Problem requirements: Retype exactly the lines from the one that contains "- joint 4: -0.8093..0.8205" through the final line of the material below, and add nothing else.

──────────

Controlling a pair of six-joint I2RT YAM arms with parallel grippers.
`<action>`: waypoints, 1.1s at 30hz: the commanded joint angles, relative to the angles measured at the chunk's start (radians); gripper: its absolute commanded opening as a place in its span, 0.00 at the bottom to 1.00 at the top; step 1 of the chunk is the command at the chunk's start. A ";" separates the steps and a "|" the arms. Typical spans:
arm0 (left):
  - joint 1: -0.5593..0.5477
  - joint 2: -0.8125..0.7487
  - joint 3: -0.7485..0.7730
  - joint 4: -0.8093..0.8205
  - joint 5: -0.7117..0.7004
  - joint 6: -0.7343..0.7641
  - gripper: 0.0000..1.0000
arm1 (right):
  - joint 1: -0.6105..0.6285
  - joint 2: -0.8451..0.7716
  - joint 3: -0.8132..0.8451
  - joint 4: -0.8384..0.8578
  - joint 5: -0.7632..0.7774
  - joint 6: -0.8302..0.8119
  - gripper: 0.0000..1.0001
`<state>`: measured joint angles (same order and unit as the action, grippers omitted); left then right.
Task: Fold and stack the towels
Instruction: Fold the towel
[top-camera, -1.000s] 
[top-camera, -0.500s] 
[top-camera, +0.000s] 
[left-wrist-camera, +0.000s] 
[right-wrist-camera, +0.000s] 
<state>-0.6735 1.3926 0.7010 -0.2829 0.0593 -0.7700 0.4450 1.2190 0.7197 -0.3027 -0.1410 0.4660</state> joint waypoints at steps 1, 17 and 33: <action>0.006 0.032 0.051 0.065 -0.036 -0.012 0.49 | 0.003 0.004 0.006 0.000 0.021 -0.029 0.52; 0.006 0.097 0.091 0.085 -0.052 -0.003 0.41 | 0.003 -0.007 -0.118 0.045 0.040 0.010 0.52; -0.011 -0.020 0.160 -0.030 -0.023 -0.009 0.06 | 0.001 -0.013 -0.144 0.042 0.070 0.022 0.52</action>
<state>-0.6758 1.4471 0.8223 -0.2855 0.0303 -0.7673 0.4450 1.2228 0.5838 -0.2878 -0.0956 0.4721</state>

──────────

Result of the task:
  - joint 4: -0.8093..0.8205
  - joint 5: -0.7117..0.7004
  - joint 6: -0.7343..0.7641
  - gripper: 0.0000..1.0000
arm1 (right):
  - joint 1: -0.6105..0.6285
  - joint 2: -0.8451..0.7716
  - joint 3: -0.8132..0.8451
  - joint 4: -0.8384..0.8578
  - joint 5: -0.7632..0.7774
  - joint 6: -0.8302..0.8119
  - gripper: 0.0000..1.0001
`<state>`: measured joint angles (same order and unit as the action, grippers omitted); left then right.
Task: Fold and stack the towels
Instruction: Fold the towel
[top-camera, -1.000s] 
[top-camera, -0.500s] 
[top-camera, +0.000s] 
[left-wrist-camera, +0.000s] 
[right-wrist-camera, +0.000s] 
<state>-0.6735 1.3926 0.7010 -0.2829 0.0593 -0.7700 0.4450 1.2190 0.7197 -0.3027 -0.1410 0.4660</state> joint waypoints at steps 1, 17 and 33: <action>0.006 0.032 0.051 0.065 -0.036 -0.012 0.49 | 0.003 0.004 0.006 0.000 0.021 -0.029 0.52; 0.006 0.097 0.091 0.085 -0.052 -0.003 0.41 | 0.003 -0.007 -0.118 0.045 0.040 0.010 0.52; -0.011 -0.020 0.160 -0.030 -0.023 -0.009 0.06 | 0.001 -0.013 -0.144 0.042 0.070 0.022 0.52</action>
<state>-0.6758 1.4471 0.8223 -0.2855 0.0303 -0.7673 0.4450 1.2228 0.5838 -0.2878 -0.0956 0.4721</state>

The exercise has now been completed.